成玄固が、劉備呂布が似たところがあるといっているが、この自分の誇りを絶対に曲げないところが似ていると言っているんだろうな。劉備も絶対に自分の信念は曲げなさそうだ。なにしろ天下の呂布の騎馬隊に真っ正面からぶつかっていくバカだからな。

呂布の最後が、陳宮をかばって死んだというのも面白い話だ。やはり最後まで軍人であったという事か。

軍人だから、命を賭けて陳宮を助けるのは、当然という理屈だろう。特に大した男でもないから、という理由で陳宮を見捨てたりするようなのは軍人じゃないという事か。

というか、呂布は全く変わる事が無かった。呂布というイメージでありつづけた。
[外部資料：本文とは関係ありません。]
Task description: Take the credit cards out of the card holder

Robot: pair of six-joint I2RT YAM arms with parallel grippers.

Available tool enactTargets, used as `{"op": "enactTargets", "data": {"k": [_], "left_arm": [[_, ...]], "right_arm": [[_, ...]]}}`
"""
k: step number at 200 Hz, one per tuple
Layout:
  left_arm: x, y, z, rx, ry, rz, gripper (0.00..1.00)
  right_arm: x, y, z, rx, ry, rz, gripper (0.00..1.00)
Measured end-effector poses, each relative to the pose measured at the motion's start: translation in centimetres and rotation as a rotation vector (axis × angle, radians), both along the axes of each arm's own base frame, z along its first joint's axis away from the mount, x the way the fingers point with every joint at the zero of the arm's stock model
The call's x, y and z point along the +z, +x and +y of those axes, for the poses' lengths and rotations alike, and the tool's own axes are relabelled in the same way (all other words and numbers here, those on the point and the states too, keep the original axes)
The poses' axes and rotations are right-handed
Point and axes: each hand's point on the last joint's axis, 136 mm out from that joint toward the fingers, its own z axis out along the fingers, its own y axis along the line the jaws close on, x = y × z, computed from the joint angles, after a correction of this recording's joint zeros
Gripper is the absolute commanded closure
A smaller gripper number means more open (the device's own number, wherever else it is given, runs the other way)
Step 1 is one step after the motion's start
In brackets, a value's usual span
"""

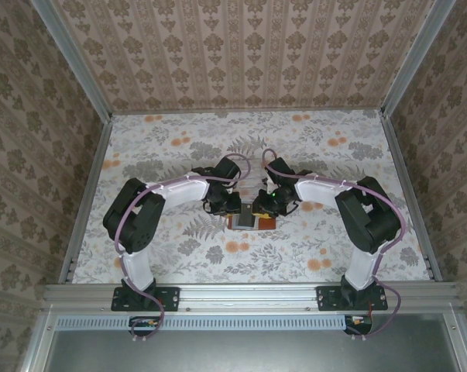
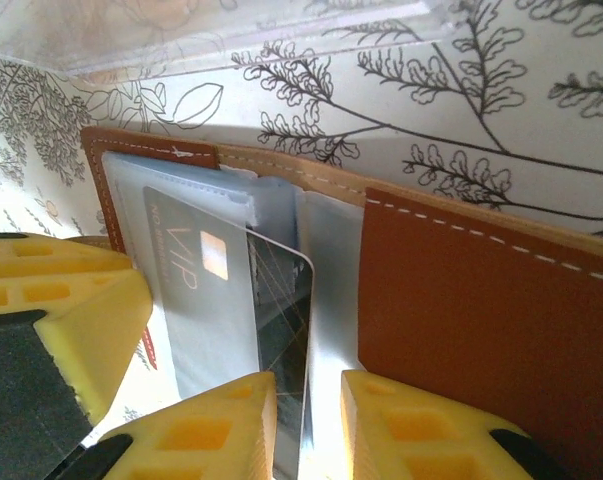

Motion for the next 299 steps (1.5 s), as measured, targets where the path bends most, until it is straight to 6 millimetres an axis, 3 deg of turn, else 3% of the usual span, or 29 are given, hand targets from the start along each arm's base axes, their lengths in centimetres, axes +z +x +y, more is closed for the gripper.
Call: {"op": "enactTargets", "data": {"k": [57,137,208,299], "left_arm": [[0.0,0.0,0.0,-0.001,0.002,-0.001,0.82],[-0.1,0.0,0.1,0.000,0.008,-0.003,0.83],[-0.1,-0.1,0.0,-0.003,0.012,-0.007,0.83],[0.0,-0.1,0.2,-0.001,0.017,-0.012,0.83]], "right_arm": [[-0.2,0.0,1.0,-0.005,0.102,-0.004,0.79],[-0.2,0.1,0.9,-0.013,0.118,-0.005,0.87],[0.2,0.1,-2.3,-0.036,0.051,-0.016,0.88],[0.2,-0.7,-4.1,-0.020,-0.027,-0.019,0.87]]}}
戟を矢で射た時の呂布のセリフ、おい、俺は呂布だぞ、から始まって呂布だったらここは当てるだろう、というイメージのまま、それを体現し続けたのだろう。常に俺は呂布だぞ、という自負を持って生きたのだとそう感じさせる描写だった。

赤兎と語り合うシーンが、いくつあったかは忘れてしまったけれど、そのどれもが良かったなぁ。

最期の方に孫策と周癒が結婚相手をさらう話があるが、まるでオチのような扱いである。孫家が可哀そうになってきたな。オチの扱いしか与えられていないぞ。